### Assignment
Should a line in the entries below contain "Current", return that line.

----------

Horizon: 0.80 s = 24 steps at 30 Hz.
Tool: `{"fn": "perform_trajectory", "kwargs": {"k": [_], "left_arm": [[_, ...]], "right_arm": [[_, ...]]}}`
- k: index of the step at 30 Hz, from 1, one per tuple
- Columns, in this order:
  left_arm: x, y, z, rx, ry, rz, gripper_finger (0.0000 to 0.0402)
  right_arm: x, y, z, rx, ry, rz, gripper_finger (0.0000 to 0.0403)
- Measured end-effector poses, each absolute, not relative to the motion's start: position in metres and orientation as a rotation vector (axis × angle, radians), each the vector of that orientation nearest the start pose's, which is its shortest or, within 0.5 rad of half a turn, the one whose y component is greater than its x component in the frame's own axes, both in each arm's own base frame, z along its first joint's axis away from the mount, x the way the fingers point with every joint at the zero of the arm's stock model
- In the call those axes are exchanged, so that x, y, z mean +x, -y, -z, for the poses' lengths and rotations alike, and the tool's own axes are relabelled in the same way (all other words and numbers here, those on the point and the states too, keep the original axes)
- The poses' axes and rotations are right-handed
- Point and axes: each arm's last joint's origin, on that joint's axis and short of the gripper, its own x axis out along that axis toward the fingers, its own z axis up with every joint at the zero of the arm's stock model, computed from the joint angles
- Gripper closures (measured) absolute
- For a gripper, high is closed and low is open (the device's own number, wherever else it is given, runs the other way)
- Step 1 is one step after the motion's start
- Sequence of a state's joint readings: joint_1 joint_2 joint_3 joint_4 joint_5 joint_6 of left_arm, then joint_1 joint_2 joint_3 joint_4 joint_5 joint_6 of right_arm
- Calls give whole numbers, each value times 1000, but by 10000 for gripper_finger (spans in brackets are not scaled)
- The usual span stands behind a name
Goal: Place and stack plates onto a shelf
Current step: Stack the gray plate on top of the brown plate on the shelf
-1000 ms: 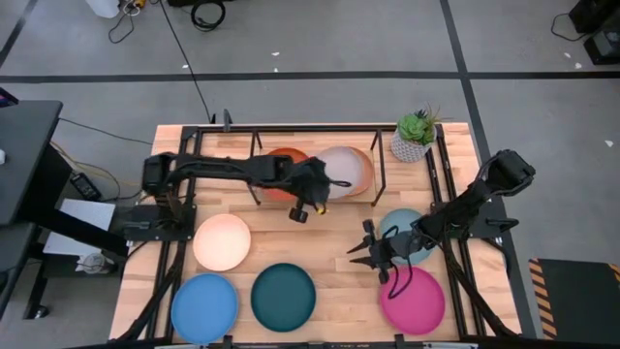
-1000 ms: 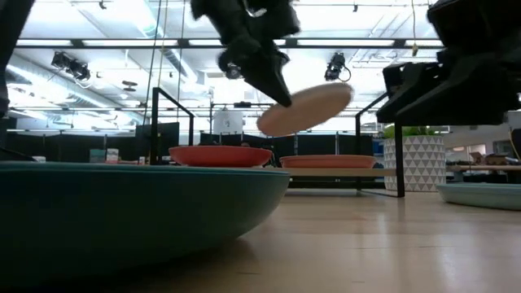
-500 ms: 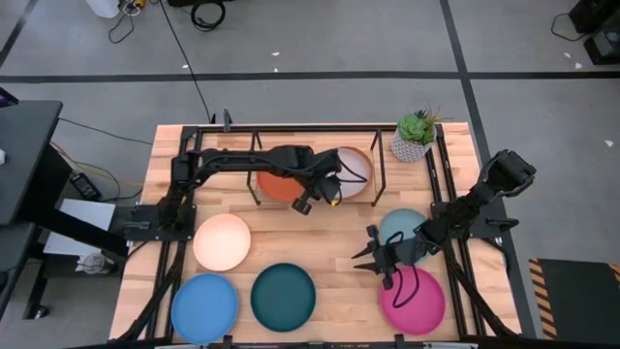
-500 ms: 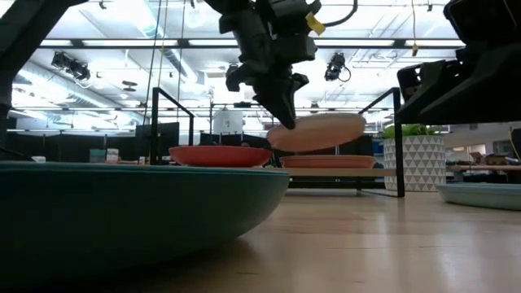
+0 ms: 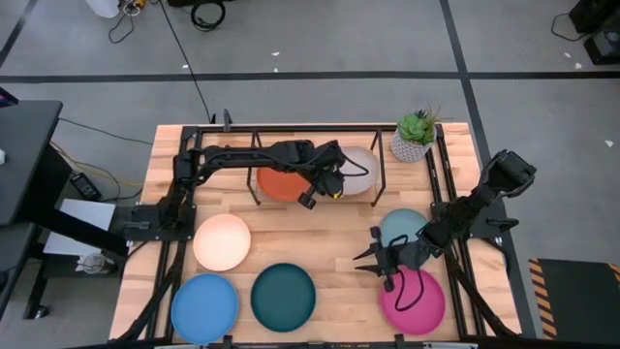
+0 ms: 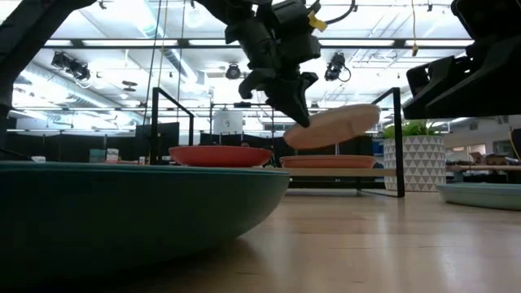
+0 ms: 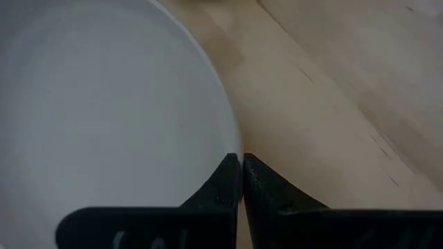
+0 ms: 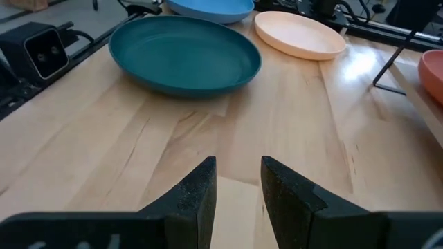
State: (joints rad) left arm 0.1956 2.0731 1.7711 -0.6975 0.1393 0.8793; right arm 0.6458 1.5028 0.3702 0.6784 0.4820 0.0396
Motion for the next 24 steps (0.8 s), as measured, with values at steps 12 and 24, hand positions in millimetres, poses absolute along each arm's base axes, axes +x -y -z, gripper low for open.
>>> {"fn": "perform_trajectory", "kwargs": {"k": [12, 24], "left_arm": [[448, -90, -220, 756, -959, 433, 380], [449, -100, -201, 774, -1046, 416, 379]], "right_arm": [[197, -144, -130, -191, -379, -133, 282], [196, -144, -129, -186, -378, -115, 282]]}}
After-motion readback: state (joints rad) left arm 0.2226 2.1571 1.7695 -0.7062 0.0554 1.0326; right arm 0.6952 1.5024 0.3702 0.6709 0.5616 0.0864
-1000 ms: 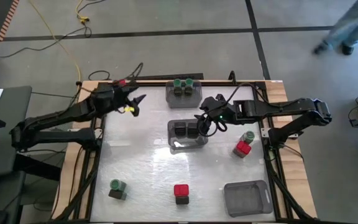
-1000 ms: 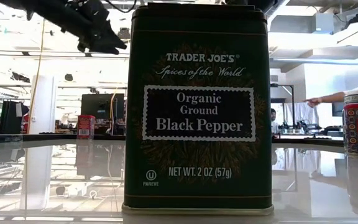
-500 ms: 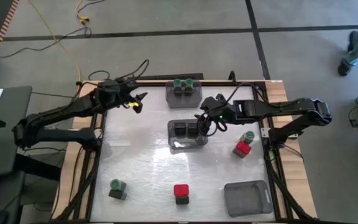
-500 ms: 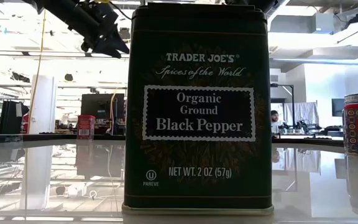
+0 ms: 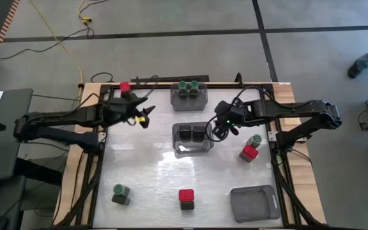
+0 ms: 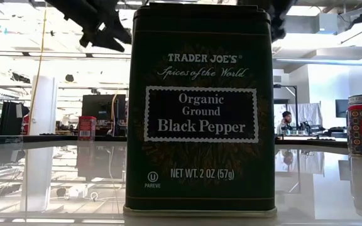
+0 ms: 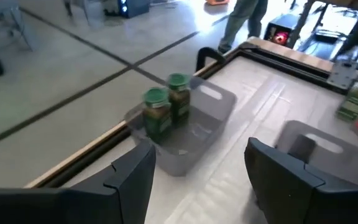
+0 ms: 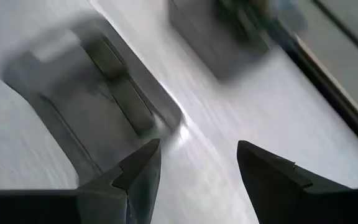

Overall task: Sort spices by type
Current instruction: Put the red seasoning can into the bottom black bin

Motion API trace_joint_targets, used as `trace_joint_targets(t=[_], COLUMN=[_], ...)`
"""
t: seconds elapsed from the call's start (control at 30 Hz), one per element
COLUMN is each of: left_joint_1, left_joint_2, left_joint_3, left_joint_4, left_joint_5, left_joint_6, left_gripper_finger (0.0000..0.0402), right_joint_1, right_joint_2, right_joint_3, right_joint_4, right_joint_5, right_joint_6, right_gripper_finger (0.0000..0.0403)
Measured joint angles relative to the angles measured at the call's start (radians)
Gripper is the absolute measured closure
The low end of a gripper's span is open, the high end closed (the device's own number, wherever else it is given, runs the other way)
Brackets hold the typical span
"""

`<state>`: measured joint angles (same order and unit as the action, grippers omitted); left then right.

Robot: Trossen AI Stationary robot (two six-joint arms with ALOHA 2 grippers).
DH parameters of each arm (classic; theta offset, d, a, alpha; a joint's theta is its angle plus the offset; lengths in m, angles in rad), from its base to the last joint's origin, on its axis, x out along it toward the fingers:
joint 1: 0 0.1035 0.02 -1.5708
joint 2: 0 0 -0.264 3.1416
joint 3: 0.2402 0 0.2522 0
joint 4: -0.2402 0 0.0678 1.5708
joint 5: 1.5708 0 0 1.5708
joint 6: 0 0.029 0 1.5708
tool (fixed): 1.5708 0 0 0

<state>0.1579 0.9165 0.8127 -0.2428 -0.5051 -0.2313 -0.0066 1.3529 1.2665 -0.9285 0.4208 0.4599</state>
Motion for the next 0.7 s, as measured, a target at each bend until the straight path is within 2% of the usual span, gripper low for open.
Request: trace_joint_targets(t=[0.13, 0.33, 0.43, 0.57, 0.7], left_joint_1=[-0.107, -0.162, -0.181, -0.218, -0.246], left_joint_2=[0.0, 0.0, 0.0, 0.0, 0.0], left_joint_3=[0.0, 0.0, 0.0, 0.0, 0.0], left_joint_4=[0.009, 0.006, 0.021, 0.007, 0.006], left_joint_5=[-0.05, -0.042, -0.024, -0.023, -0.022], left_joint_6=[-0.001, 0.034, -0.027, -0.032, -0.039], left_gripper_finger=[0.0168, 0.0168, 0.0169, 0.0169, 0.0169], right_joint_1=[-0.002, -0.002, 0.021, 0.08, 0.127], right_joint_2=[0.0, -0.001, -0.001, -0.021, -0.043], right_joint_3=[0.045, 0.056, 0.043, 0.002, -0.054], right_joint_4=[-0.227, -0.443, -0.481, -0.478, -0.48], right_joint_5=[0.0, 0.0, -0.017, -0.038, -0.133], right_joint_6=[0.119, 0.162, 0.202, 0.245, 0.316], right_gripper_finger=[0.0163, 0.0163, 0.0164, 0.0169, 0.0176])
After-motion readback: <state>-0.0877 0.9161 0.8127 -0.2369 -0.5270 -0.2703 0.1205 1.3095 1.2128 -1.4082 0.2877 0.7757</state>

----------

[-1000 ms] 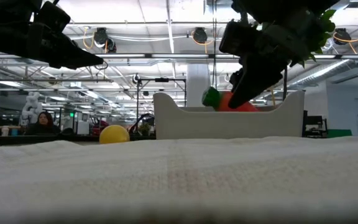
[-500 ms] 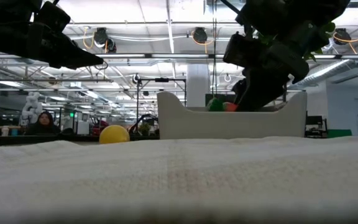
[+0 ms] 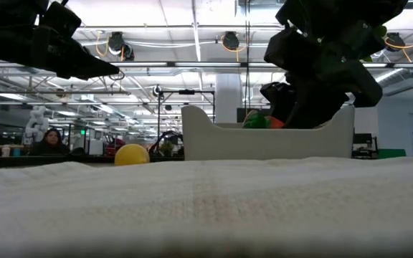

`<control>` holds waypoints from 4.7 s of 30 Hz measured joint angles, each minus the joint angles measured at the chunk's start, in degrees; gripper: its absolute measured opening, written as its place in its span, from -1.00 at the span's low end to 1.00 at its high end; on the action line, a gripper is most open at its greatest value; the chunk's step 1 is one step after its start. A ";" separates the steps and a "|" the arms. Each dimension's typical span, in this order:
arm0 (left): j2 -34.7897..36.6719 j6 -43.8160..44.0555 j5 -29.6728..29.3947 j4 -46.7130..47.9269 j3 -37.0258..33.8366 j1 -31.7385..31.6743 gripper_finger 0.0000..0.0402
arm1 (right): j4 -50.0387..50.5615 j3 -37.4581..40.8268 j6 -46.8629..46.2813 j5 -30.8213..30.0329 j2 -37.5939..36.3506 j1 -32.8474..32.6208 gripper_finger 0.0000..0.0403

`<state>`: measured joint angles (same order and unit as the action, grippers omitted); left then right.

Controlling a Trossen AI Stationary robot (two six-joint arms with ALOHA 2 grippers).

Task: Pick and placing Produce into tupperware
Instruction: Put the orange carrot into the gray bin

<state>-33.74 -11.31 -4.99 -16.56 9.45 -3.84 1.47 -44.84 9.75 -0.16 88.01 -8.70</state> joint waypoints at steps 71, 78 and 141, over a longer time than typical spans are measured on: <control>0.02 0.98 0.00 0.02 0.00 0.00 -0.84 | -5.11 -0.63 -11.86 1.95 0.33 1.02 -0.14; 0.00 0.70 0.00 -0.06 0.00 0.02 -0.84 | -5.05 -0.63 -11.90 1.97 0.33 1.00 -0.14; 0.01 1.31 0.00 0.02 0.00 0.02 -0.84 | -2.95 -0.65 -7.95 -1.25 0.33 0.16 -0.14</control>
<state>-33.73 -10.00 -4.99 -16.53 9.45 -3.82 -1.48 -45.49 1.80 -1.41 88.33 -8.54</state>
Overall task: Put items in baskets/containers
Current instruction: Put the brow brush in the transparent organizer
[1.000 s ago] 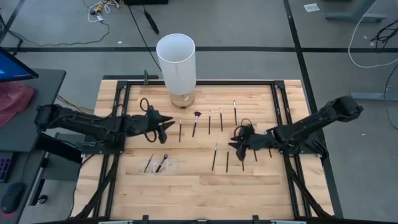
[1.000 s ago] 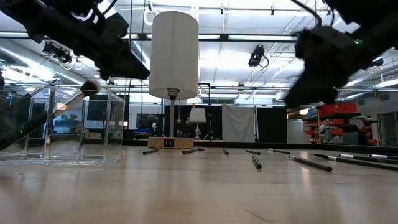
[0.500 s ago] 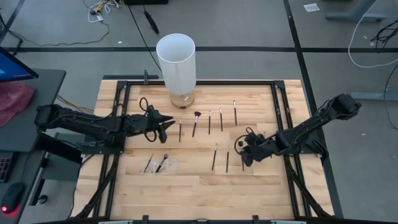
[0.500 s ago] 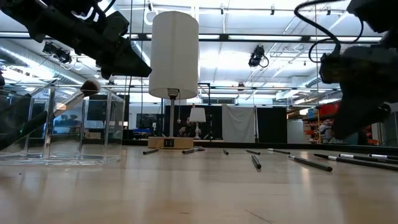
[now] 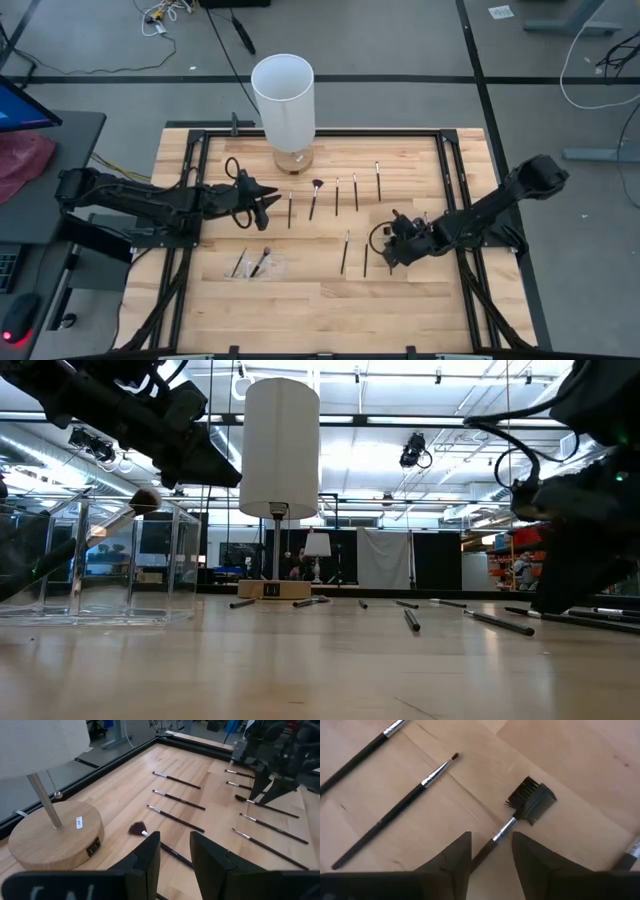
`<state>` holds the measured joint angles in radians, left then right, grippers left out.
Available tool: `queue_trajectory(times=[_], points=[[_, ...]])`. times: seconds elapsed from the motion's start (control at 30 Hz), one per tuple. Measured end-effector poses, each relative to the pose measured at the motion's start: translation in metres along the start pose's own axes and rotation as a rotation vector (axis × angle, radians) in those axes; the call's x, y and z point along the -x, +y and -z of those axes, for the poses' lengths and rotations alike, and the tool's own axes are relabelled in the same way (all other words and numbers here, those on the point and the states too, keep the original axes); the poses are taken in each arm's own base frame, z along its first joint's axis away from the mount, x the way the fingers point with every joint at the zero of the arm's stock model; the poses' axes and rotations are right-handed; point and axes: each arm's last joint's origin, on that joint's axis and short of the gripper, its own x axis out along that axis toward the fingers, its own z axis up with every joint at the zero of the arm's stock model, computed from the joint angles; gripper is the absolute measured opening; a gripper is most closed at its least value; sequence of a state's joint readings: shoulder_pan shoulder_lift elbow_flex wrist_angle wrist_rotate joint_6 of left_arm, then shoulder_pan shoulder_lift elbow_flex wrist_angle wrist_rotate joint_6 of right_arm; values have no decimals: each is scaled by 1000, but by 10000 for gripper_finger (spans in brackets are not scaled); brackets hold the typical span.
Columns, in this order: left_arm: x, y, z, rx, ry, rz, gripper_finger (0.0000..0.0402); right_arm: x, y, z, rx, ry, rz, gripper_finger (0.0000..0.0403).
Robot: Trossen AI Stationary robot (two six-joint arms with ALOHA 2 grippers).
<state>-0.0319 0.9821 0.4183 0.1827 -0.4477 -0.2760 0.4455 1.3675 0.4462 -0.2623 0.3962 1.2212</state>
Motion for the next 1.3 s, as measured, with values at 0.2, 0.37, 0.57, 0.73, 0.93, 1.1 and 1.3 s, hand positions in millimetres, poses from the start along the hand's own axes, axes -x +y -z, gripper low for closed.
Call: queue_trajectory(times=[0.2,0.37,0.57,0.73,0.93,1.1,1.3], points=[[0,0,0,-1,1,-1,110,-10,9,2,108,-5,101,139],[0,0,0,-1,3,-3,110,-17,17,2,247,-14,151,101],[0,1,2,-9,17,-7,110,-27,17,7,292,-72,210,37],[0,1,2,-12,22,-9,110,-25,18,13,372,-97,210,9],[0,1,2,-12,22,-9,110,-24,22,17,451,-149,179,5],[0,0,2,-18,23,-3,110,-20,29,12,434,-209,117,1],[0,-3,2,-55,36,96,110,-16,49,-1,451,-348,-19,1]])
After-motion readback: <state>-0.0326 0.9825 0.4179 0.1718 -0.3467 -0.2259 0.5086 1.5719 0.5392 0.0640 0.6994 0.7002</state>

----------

### Solution for this problem
Current step: Stack the gray plate on top of the brown plate on the shelf
Current instruction: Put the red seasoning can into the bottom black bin
Current instruction: Put the brow brush in the transparent organizer

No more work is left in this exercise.